**EXERCISE AIM**. Look below for the line holding "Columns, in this" and the line holding "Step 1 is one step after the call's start". Repeat those two and everything between, exactly.
════════
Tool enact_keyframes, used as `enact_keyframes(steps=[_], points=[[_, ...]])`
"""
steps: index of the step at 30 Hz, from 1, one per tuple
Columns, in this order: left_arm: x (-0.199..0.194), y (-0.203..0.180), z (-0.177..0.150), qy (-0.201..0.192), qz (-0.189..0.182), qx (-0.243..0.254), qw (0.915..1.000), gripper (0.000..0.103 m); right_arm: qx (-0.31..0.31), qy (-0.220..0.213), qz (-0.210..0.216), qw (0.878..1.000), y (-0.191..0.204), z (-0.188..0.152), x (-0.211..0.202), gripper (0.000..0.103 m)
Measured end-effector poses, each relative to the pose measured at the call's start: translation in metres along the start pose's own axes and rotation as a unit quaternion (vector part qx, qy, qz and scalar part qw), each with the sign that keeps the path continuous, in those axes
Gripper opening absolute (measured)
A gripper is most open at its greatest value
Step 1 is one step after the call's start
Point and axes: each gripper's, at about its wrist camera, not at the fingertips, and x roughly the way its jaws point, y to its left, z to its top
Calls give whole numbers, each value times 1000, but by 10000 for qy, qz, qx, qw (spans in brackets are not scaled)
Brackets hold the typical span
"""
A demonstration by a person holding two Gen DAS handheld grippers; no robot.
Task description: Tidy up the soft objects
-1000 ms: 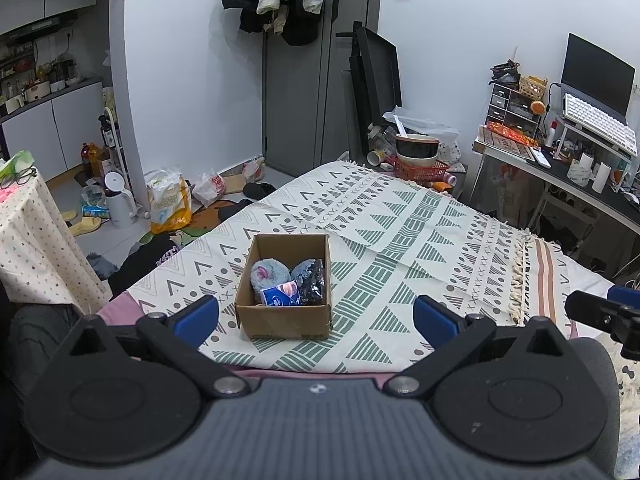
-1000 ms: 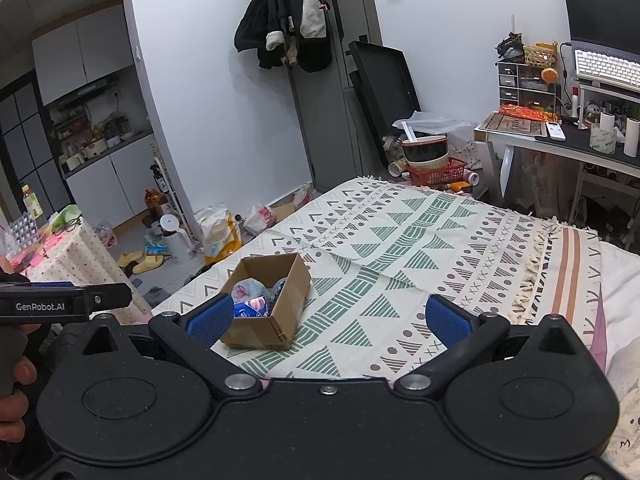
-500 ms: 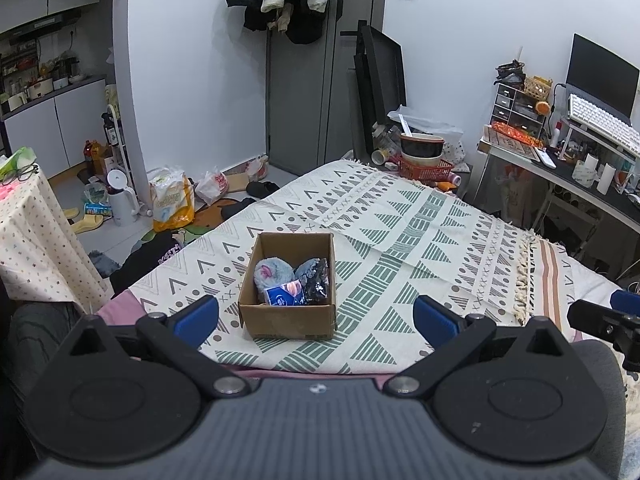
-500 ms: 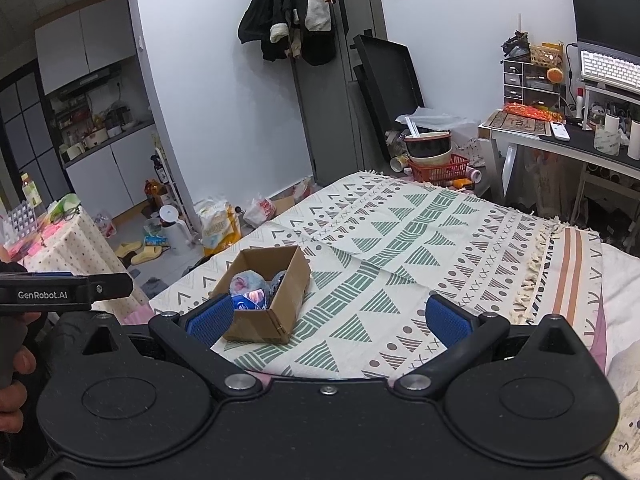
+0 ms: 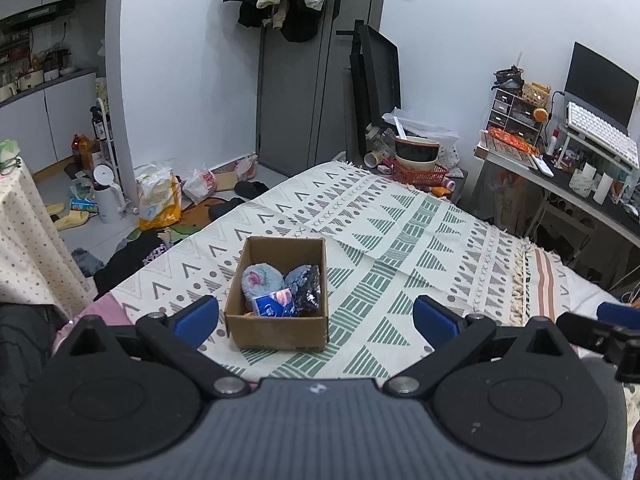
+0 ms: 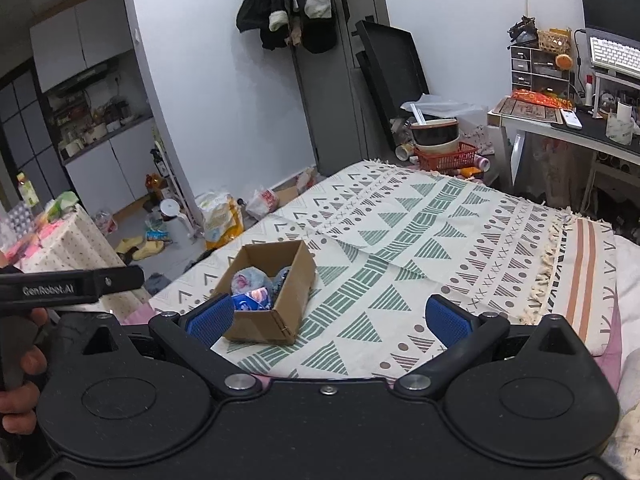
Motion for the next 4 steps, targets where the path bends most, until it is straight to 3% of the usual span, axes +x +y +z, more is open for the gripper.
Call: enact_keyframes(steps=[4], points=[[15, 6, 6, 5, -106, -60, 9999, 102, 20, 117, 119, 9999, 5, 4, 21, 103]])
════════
**RESULT OF THIS TASK**.
Columns, in this order: left_arm: x (-0.199..0.194), y (-0.203..0.180), z (-0.177..0.150), qy (-0.201..0.192), qz (-0.189..0.182), qx (-0.243..0.254), qw (0.915..1.000), gripper (0.000..0.103 m); right_arm: qx (-0.31..0.31), qy (-0.220..0.213), qz (-0.210..0.216), qw (0.878..1.000), y (-0.191..0.204), z (-0.188..0.152), x (-0.211..0.202), gripper (0.000..0.103 m)
Measured end-effector poses, each relative to the pose measured at the call's start: translation in metres along the start pose's own axes and rotation as a unit quaternion (vector part qx, qy, qz and scalar part qw), each with the sign that keeps the path continuous, in those axes
Gripper opening absolute (measured)
A gripper is most open at its greatest value
Step 1 is one step after the call's start

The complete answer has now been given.